### Exercise aim:
When the word "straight" shows up in a line of the records below, copy that line.
[Opening Input for this task section]
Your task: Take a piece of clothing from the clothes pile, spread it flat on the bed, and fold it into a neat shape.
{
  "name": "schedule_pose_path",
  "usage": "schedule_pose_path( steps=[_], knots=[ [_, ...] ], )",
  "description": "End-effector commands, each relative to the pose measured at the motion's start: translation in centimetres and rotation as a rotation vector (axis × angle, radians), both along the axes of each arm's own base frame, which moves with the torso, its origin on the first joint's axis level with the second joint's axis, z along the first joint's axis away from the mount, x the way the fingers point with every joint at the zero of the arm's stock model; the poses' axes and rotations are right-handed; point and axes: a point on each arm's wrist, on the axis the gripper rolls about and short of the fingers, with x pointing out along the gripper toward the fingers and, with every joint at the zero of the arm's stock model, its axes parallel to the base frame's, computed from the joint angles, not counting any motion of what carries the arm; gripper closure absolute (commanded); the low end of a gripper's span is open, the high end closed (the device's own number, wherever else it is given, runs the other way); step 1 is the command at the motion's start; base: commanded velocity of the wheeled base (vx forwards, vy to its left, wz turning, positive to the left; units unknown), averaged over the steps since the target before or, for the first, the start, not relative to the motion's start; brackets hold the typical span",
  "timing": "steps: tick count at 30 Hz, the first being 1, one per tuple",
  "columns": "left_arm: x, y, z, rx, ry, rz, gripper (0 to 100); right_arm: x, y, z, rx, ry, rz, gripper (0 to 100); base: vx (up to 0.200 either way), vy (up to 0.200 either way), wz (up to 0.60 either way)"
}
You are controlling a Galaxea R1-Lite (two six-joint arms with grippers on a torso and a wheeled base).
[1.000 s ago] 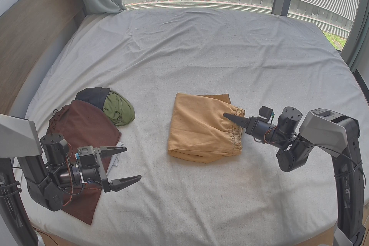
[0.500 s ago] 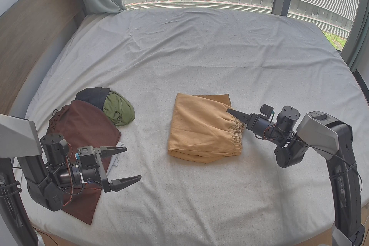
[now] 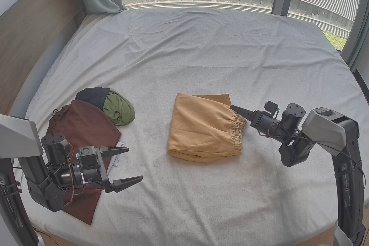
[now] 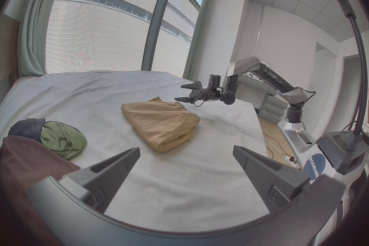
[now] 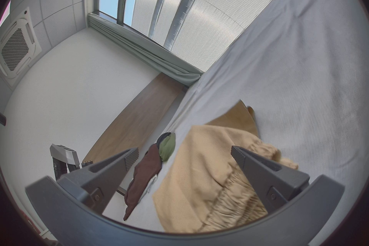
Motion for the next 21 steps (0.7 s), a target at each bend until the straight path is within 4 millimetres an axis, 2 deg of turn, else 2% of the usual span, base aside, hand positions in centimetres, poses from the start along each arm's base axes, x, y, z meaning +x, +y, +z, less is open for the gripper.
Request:
schedule_pose_path(
  steps=[1,5,6,10,15,21],
  knots=[
    [-0.4,-0.2,1.1,-0.017,-0.016,-0.018,0,-3.3,-0.3,7.1,-0.008,-0.111,0.002,0,0.0,0.0,0.0],
    [-1.0,-0.2,2.2,-0.023,-0.049,-0.03,0,-6.2,-0.4,8.2,-0.09,-0.162,-0.003,0,0.0,0.0,0.0],
    [-1.5,-0.4,2.8,-0.026,-0.062,-0.039,0,-7.8,-0.4,8.0,-0.132,-0.166,0.002,0,0.0,0.0,0.0],
    [-3.0,-1.5,4.5,-0.037,-0.107,-0.089,0,-11.6,-0.6,7.4,-0.248,-0.194,0.014,0,0.0,0.0,0.0],
    [-4.6,-2.2,5.1,-0.039,-0.108,-0.127,0,-15.7,-0.9,7.0,-0.357,-0.224,0.038,0,0.0,0.0,0.0],
    [-5.5,-2.4,5.7,-0.038,-0.131,-0.147,0,-18.1,-1.6,6.3,-0.456,-0.267,0.041,0,0.0,0.0,0.0]
  ],
)
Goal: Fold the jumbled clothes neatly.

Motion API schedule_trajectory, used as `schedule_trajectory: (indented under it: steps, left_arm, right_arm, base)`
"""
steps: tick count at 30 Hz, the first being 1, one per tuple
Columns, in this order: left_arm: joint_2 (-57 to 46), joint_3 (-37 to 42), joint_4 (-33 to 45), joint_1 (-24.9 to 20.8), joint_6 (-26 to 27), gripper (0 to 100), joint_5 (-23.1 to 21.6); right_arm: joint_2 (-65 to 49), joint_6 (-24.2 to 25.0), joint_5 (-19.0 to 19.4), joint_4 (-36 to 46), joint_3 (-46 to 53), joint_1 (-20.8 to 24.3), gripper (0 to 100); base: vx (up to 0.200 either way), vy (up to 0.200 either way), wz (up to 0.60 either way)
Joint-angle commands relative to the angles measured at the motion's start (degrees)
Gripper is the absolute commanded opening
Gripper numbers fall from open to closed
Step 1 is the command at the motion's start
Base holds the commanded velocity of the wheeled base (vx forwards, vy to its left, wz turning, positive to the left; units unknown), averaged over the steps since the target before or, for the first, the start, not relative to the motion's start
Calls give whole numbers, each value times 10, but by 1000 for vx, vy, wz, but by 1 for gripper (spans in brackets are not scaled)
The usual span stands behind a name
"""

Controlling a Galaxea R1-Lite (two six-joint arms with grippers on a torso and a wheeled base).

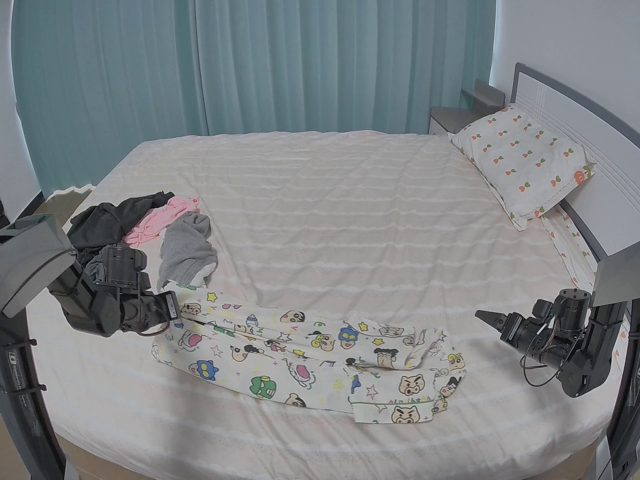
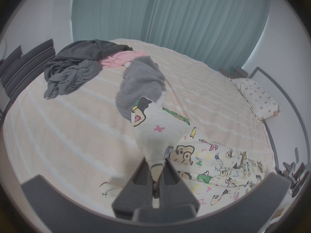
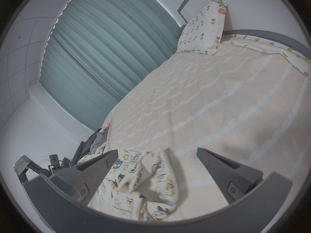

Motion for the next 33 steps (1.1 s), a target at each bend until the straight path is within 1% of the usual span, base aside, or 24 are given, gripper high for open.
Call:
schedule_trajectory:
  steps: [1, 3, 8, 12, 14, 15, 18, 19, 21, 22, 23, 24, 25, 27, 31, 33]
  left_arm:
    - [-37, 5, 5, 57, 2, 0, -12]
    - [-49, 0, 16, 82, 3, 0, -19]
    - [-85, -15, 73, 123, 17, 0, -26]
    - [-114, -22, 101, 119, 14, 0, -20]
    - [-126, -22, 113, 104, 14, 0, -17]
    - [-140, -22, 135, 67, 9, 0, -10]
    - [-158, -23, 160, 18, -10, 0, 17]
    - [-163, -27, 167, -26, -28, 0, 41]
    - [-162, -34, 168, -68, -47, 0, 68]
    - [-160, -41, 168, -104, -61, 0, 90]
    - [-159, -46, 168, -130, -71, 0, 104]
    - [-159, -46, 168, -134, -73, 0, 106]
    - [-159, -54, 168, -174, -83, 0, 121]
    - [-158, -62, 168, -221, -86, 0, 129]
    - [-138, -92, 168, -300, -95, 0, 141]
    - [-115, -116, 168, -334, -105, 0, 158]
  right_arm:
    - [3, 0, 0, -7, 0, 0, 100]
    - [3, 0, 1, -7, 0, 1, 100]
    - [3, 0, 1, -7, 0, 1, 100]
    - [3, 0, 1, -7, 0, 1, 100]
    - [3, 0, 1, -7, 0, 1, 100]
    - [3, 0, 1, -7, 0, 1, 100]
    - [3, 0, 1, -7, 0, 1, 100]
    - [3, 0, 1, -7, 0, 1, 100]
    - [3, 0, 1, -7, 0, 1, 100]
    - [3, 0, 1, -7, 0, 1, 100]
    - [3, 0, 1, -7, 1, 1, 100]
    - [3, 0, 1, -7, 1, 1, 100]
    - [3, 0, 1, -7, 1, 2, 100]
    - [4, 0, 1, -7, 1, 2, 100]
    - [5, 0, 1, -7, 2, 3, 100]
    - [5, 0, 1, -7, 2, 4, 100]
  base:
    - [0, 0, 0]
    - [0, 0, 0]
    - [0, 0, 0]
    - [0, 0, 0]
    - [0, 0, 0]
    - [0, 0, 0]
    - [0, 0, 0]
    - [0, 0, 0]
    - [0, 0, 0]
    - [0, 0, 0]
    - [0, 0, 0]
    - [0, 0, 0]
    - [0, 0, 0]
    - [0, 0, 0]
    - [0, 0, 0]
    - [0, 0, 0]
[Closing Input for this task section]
### Answer space:
Motion for the next 21 steps (0.7 s), a target at each bend until the straight path is within 4 millimetres an axis, 2 deg of turn, else 2% of the usual span, base aside, hand positions in centimetres, poses from the start along each arm's base axes, x, y, z meaning +x, +y, +z, less is open for the gripper.
Motion for the next 33 steps (1.1 s), a target at each bend until the straight path is within 1% of the usual span, base aside, or 24 are given, gripper high for open.

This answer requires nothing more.